-- Opening Marker --

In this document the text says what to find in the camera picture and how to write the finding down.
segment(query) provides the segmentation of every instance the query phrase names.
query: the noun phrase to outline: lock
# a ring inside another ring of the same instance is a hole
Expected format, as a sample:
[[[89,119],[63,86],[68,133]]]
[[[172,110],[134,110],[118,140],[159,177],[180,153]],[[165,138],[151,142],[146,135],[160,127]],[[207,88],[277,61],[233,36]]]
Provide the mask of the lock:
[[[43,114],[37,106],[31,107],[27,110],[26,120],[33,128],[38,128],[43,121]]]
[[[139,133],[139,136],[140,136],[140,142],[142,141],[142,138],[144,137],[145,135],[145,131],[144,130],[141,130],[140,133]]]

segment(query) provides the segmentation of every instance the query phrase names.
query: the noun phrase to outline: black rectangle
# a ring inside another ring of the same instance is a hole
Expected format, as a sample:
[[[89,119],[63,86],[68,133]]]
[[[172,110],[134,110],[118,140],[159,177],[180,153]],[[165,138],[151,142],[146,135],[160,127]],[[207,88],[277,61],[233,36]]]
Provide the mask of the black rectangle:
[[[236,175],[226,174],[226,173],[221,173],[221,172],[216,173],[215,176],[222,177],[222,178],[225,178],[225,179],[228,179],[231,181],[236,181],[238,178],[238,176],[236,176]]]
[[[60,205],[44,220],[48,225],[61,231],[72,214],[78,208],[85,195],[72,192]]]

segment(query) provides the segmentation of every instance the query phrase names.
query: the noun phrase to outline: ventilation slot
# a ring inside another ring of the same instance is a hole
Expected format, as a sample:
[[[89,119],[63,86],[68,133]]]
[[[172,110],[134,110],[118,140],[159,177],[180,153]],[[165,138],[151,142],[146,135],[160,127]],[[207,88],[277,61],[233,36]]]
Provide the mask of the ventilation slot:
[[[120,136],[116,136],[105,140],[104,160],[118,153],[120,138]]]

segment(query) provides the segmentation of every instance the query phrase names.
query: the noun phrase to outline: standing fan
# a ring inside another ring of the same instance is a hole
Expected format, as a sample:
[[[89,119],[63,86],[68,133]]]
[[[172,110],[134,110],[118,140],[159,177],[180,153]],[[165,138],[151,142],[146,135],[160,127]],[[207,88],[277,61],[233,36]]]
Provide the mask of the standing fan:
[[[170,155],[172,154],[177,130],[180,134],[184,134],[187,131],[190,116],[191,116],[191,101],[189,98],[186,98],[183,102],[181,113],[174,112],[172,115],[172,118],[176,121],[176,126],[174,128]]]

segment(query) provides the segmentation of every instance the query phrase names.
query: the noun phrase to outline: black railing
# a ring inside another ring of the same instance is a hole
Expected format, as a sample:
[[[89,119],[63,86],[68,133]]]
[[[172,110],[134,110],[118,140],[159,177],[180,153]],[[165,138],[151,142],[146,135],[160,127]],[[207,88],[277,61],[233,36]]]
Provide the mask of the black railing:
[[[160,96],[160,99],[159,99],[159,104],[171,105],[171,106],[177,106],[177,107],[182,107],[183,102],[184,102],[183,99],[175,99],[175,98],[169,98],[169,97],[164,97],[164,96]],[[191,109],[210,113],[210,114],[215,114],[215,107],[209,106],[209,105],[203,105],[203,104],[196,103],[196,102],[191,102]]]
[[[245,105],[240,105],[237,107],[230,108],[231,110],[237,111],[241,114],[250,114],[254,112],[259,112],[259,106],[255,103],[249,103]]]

-- Closing Marker --

■ **Task statement**: Nothing is to be left out: set down all the records again exactly.

■ **Output for this task**:
In this document the text says what to find in the camera picture and how to write the finding down.
segment(query) provides the segmentation of every instance the query phrase names.
query: the noun phrase to outline: lock
# a ring inside another ring of the same instance is a hole
Expected format, as a sample:
[[[89,119],[63,86],[68,133]]]
[[[172,110],[134,110],[118,140],[159,177],[180,153]],[[165,138],[151,142],[146,135],[160,127]],[[207,88],[277,61],[233,36]]]
Provide the mask of the lock:
[[[43,114],[37,106],[31,107],[27,110],[26,120],[33,128],[38,128],[43,121]]]
[[[139,133],[139,136],[140,136],[140,142],[142,141],[142,138],[144,137],[145,135],[145,131],[144,130],[141,130],[140,133]]]

segment(query) provides the segmentation of every instance the query phrase names.
query: the noun phrase to outline: black rectangle
# a ring inside another ring of the same instance is a hole
Expected format, as a sample:
[[[89,119],[63,86],[68,133]]]
[[[172,110],[134,110],[118,140],[159,177],[180,153]],[[165,138],[151,142],[146,135],[160,127]],[[207,88],[277,61],[233,36]]]
Provide the mask of the black rectangle:
[[[236,175],[226,174],[226,173],[221,173],[221,172],[216,173],[215,176],[222,177],[222,178],[225,178],[225,179],[228,179],[231,181],[236,181],[238,178],[238,176],[236,176]]]
[[[60,205],[44,220],[48,225],[61,231],[72,214],[78,208],[85,195],[72,192]]]

segment(query) provides the segmentation of every instance the query phrase names.
query: the noun phrase to outline: ventilation slot
# a ring inside another ring of the same instance is a hole
Expected format, as a sample:
[[[89,119],[63,86],[68,133]]]
[[[172,110],[134,110],[118,140],[159,177],[180,153]],[[165,138],[151,142],[146,135],[160,127]],[[207,88],[277,61],[233,36]]]
Provide the mask of the ventilation slot:
[[[120,136],[116,136],[105,140],[104,160],[118,153],[120,138]]]

segment(query) provides the segmentation of every instance the query phrase names.
query: the noun phrase to outline: standing fan
# a ring inside another ring of the same instance is a hole
Expected format, as a sample:
[[[89,119],[63,86],[68,133]]]
[[[172,110],[134,110],[118,140],[159,177],[180,153]],[[165,138],[151,142],[146,135],[160,127]],[[207,88],[277,61],[233,36]]]
Provide the mask of the standing fan:
[[[170,155],[172,154],[177,130],[180,134],[184,134],[187,131],[190,116],[191,116],[191,101],[189,98],[186,98],[183,102],[181,113],[174,112],[172,115],[172,118],[176,121],[176,126],[174,128]]]

segment(query) provides the segmentation of every instance the query phrase names.
query: the noun phrase to outline: black railing
# a ring inside another ring of the same instance is a hole
Expected format, as a sample:
[[[89,119],[63,86],[68,133]]]
[[[172,110],[134,110],[118,140],[159,177],[180,153]],[[165,138],[151,142],[146,135],[160,127]],[[207,88],[277,61],[233,36]]]
Provide the mask of the black railing:
[[[160,96],[160,99],[159,99],[159,104],[171,105],[171,106],[177,106],[177,107],[182,107],[183,102],[184,102],[183,99],[175,99],[175,98],[169,98],[169,97],[164,97],[164,96]],[[191,109],[210,113],[210,114],[215,114],[215,107],[209,106],[209,105],[203,105],[203,104],[196,103],[196,102],[191,102]]]
[[[245,105],[240,105],[237,107],[230,108],[231,110],[237,111],[241,114],[250,114],[254,112],[259,112],[259,106],[255,103],[249,103]]]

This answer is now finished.